[Stored dataset items]
*** Block opens ***
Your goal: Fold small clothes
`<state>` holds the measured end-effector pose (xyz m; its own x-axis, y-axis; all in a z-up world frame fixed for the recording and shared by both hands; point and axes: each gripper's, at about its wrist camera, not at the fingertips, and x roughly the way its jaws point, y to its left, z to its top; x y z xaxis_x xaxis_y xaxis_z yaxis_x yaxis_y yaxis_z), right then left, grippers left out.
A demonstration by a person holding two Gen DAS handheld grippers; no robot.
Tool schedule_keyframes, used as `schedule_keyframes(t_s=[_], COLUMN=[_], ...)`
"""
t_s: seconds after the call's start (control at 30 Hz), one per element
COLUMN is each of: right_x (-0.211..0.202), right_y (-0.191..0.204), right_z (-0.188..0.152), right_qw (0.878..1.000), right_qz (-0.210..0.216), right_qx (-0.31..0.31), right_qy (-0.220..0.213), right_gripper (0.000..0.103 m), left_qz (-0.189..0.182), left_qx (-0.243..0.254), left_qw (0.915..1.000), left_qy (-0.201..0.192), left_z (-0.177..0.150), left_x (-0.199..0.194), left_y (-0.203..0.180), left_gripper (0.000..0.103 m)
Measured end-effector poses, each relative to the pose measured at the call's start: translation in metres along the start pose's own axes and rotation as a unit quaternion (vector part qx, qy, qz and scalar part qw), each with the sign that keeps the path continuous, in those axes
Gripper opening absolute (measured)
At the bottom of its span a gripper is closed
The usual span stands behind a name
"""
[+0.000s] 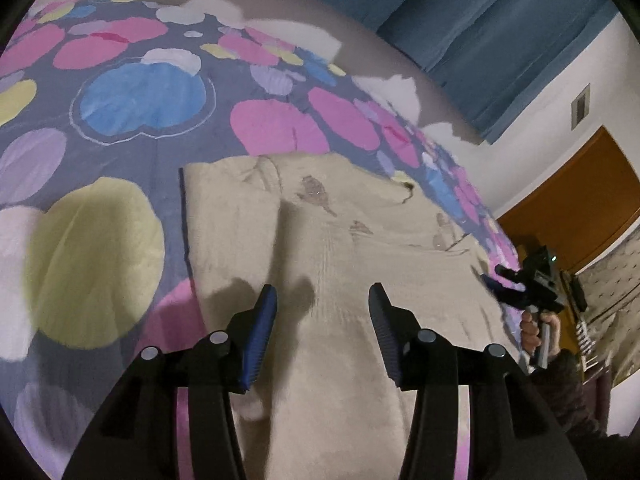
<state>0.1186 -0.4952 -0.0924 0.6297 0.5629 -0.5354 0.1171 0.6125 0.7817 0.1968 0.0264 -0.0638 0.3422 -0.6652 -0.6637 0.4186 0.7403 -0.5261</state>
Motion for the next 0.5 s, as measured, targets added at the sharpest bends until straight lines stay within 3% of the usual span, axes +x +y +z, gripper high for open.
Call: schedule_keyframes(t_s=[0.2, 0.4, 0.47, 0.5], right_x=[0.016, 0.025, 0.029, 0.031], right_y=[0.007, 0.017, 0.022, 0.025], right_z=[0.006, 0.003, 0.0, -0.002], right_qw=[0.999, 0.997, 0.995, 0.994], right_qz=[0.0, -0.017, -0.035, -0.047], right_qx=[-0.026, -0.061, -0.082, -0.094], right_qy=[0.022, 0.036, 0.039, 0.042], right_gripper=[0.048, 0.047, 0.039, 0.028], left_qz=[0.036, 0.03, 0.043, 0.053], left_qx=[0.049, 0.054, 0.065, 0.069], left_qw=[0.9978, 0.9966, 0.9954, 0.9947], left_qy=[0.028, 0.054, 0.055, 0.055], left_z=[0.011, 0.018, 0.018, 0.018], left_x=[0.024, 0.044, 0.048, 0.049], left_y=[-0.009, -0.005, -0.009, -0.011], left_gripper=[0.048, 0.048, 0.043, 0.031])
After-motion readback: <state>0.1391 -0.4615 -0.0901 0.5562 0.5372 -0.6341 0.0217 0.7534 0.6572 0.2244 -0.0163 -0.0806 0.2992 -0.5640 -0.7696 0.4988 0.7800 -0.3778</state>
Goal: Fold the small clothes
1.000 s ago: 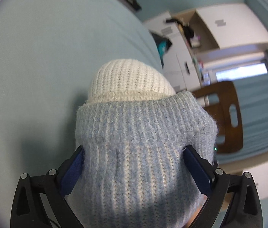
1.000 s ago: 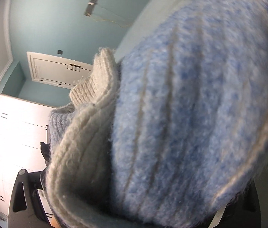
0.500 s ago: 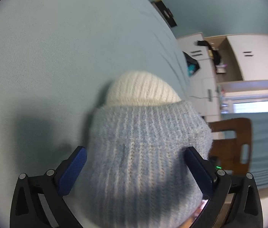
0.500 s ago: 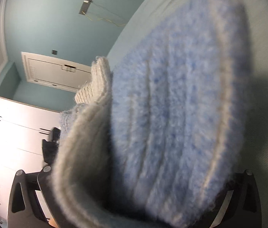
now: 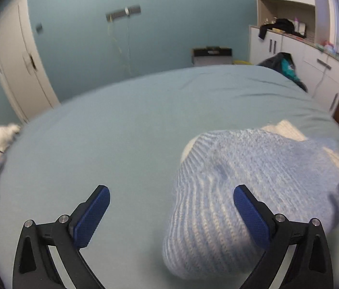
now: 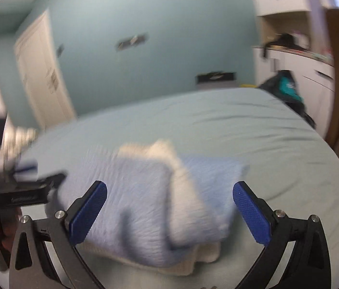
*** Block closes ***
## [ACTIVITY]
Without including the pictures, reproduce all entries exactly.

## [EXERCISE ANSWER]
Your goal: Fold small clothes
`<state>` holds the measured end-effector pose (xyz m; its own x-axis, y-axis; all in a z-up world frame fixed for the recording and shared by both hands; point and axes: each gripper's, at about its wrist camera, not at the fingertips, and x roughly the way its jaws point, y to its left, z to its top; x y z xaxis_x xaxis_y xaxis_z yaxis_x yaxis_y yaxis_z), right then left, grippers left out.
A demonstration by a person holding two Gen DAS handheld grippers; no robot.
Tool schedule_keyframes, used as `schedule_keyframes(t_s=[_], COLUMN=[_], ...)`
"""
t_s: seconds after the call's start (control at 30 Hz), one per element
COLUMN is each of: right_x (-0.211..0.202), right_y (-0.191..0.204), right_z (-0.188..0.152), right_qw (0.878..1.000), right_qz (-0.210..0.216), right_qx (-0.31..0.31), right_qy (-0.220..0.213), right_gripper (0.000..0.103 m), left_qz (-0.189..0.182), left_qx (-0.243..0.254), left_qw (0.915..1.000), left_qy (-0.201..0.192), left_z (-0.177..0.150), left_x (-0.199..0.194), left_y (-0.203..0.180), left_gripper (0.000..0.103 m)
Measured end-effector poses, each relative to the pose measured at the call's start: translation in metres along the start pose's own axes and rotation as a unit quaternion (vector part qx, qy, qz and scalar part qw), each with the sign that keeps the path continuous, in those axes
Gripper opening absolute (measured)
At the bottom of its span a gripper is closed
The usual span stands behind a name
"""
[+0.000s] 
<state>0.1186 -0.4952 -0.0924 0.6297 0.5629 -0.5354 0.1171 0.6125 0.7817 0.1968 0.0264 -0.0638 0.3422 -0.6652 -0.6637 0.4186 0.7403 -0.5261</state>
Motion for the next 0.5 s, as measured, targets added at the sharpest bends until straight lines stay within 3% of the usual span, axes +x +y +z, gripper high for open.
Call: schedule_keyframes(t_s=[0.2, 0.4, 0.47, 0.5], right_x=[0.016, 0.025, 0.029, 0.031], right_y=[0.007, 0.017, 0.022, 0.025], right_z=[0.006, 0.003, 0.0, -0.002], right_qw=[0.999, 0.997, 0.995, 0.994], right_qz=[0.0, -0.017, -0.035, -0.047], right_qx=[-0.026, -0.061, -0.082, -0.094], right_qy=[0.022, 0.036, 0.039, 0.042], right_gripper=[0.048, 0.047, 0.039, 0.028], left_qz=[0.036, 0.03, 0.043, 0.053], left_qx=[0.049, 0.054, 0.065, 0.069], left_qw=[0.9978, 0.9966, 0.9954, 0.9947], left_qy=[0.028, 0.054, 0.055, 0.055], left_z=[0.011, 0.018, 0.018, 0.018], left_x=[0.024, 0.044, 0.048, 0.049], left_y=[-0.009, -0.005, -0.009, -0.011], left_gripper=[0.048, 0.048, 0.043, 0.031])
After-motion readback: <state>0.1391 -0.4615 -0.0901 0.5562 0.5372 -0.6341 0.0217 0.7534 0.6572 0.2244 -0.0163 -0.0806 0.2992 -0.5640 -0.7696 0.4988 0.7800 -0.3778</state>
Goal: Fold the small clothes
1.000 s ago: 
1.000 s ago: 
0.500 s ago: 
0.500 s ago: 
now: 
now: 

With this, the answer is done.